PR# 17748 Changing attribute to once-per-object function in SCOOP system causes "illegal value type" panic

Problem Report Summary
Submitter: prestoat2000
Category: Compiler
Priority: Medium
Date: 2011/07/19
Class: Bug
Severity: Serious
Number: 17748
Release: 6.8.86627
Confidential: No
Status: Closed
Responsible:
Environment: Mozilla/5.0 (X11; SunOS sun4u; rv:5.0) Gecko/20100101 Firefox/5.0 Solaris 10 on SPARC
Synopsis: Changing attribute to once-per-object function in SCOOP system causes "illegal value type" panic

Description
After initial compilation where a void-safe SCOOP system is frozen, a
boolean attribute is changed to a once-per-object function and the system
is melted.  System execution then crashes with an "illegal value type" panic.

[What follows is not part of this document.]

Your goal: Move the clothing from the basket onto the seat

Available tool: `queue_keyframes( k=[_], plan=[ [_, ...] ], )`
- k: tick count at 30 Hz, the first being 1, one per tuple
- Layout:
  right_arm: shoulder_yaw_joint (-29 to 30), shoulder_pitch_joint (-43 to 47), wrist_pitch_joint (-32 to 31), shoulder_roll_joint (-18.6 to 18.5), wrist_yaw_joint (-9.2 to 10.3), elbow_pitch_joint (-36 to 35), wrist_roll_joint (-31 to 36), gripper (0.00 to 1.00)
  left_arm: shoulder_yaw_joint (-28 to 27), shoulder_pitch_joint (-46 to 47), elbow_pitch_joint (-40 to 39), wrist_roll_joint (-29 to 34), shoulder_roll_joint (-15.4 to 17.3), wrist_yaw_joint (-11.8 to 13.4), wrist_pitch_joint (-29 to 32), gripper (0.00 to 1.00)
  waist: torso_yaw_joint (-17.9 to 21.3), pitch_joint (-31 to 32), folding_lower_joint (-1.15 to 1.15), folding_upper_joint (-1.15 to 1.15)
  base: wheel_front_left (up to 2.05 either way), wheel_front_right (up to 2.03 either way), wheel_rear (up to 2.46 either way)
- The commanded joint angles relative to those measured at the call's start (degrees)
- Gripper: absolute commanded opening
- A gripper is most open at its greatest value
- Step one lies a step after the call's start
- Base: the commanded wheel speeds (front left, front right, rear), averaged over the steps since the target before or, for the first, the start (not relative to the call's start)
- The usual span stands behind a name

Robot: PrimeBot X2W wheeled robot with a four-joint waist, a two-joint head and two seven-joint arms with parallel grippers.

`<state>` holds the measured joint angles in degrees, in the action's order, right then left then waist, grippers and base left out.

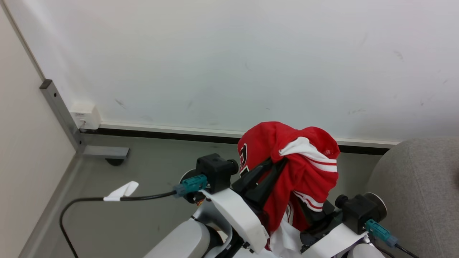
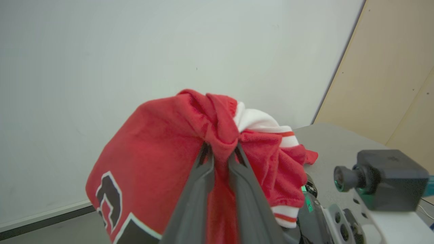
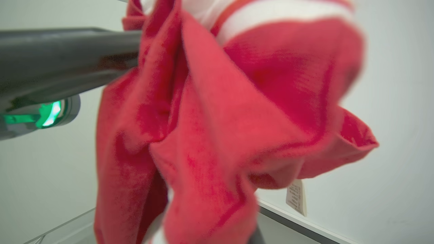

Added test scoop018 for this incrementality bug.
To Reproduce
Run test scoop018.
Problem Report Interactions
From:alexk_es    Date:2011/09/19    Status: Closed    Download    
Fixed in rev#87236 of EiffelStudio 7.0 intermediate release.

From:alexk_es    Date:2011/09/19    Status: Analyzed    Download    
`eif_box' is fixed in rev#87235 of EiffelStudio 7.0 intermediate release.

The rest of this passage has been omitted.